I asked these girls why they don't date asian males and the answers go something like this:

-"It's not the race of the person that I'm attracted to, it's their personality."

-"I'm just not into asian guys."

Those are the typical responses that I hear from them, and the interesting thing is whenever this topic comes up they get very aggitated and defensive.

Of course it's impossible to determine the single causal factor which leads many asian females to date white males, but I have my theory (which I have read in some in some other places as well), which goes something like this:

In our western society white males hold the most power. All of the US presidents have been white males and generally speaking white males are portrayed in the media as being masculine and assertive. On the other end of the spectrum, of course there have been no asian american presidents and masculine asian american males in the media are very hard to find (sorry, kung-fu stars do not count). So asian american females are raised in a society which depicts white males as being masculine and able to reach the top of the social hierarchy, whereas asian american males are rarely depicted in this masculine manner. So, and yes this oozes of social darwinism, the asian females are subconciously attracted to the white males because they think that their offspring will have a better chance of climbing to the top of society if the offspring look more white than asian. Once again, I do not believe most asian females make cognitive decisions regarding choosing white males over asian males, but rather they have been conditioned all their lives to see the white males as the best mates and providers for their children.
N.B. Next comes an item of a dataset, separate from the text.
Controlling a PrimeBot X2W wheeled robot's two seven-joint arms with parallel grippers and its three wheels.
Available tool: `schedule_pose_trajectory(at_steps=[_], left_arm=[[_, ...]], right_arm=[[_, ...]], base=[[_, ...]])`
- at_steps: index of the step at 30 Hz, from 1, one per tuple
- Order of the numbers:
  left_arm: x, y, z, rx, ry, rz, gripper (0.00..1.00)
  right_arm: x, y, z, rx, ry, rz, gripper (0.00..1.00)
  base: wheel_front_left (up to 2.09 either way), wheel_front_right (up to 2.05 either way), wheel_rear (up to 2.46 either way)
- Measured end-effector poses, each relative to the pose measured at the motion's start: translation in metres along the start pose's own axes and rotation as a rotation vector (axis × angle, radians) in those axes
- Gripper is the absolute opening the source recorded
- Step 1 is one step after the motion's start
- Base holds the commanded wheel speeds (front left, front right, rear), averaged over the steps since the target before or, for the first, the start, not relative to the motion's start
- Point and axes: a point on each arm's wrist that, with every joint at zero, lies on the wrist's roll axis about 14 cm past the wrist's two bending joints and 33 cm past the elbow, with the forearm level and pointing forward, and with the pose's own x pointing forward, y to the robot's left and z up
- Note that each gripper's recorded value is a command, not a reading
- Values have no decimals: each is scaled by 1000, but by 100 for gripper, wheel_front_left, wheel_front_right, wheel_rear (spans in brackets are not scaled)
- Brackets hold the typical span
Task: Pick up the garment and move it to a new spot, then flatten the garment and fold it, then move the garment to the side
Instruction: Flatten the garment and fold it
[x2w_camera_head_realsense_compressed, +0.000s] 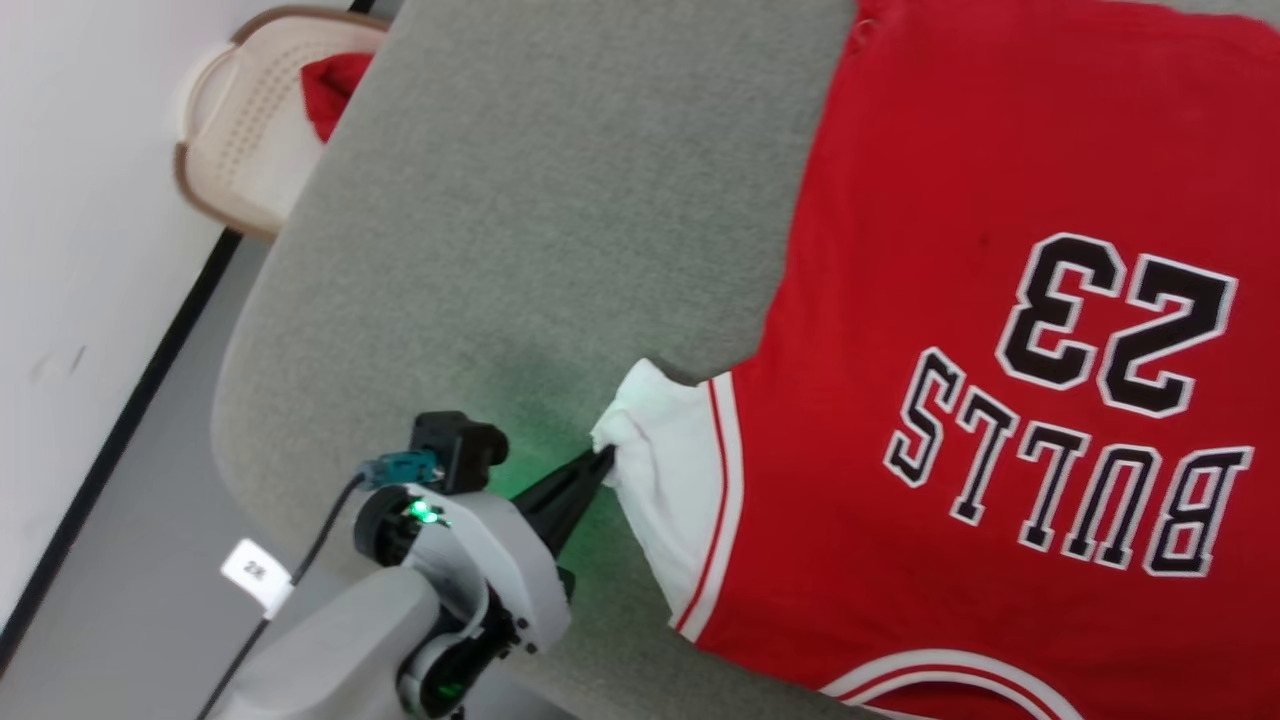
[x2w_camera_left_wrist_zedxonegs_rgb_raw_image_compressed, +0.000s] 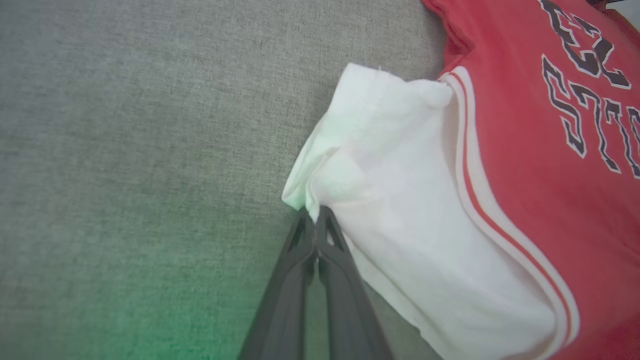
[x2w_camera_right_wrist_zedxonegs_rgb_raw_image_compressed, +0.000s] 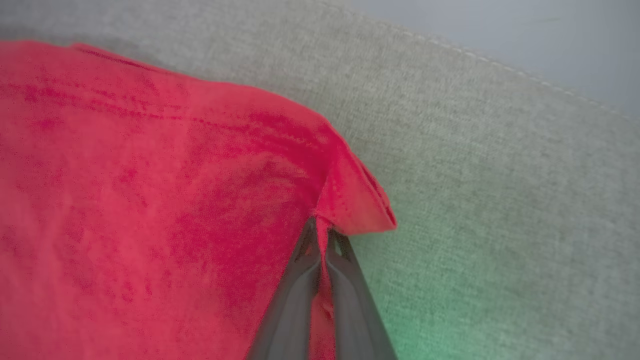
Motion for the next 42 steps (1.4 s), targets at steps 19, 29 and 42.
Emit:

So that answers one half of the asian female/white male question, but the other half remains, why are white males attracted to asian females to such a degree? Well, once again this is my own theory and is is un-testable. Much like asian females are brought up to believe white males have certain characteristics by our society, our society also attaches certain characteristics to asian females. These traits for example are generally seen as more feminine than the normal (white) females. Such as the asian female is more submissive, quiet, and studious than a non-asian female. Because they physically look different and are thought to behave different, one will often hear or read the word "exotic" attached to descriptions of asian females. Thus, white males are subconciously attracted this "exotic" image of the passive asian female which is more exciting than the "normal" female.

So that is my own thoery. There are a few things I want to stress. Firstly, the role that stereotypes play in these relationships. Of course not every white male is an assertive business man capable of being a CEO and of course not every asian girl is passive and good at math. However these are the stereotypes that pervade each these types of people. I also want to emphasize how these processes occur subconciously in both the white male and asian female. Asian females/white males don't have cognitive thoughts such as "I date her because she's asian" or "I date him because I'm white." But the sociological sterotypes do play a role in the initial attraction and who we seek out as mates.

Lastly I just want to say that I am in no way opposed to asian female/white male relationships. After all, I'm the product of one and an excellent example of the result. I have stated my own theory and everyone else is free to hack it up to pieces or add their own thoughts to it.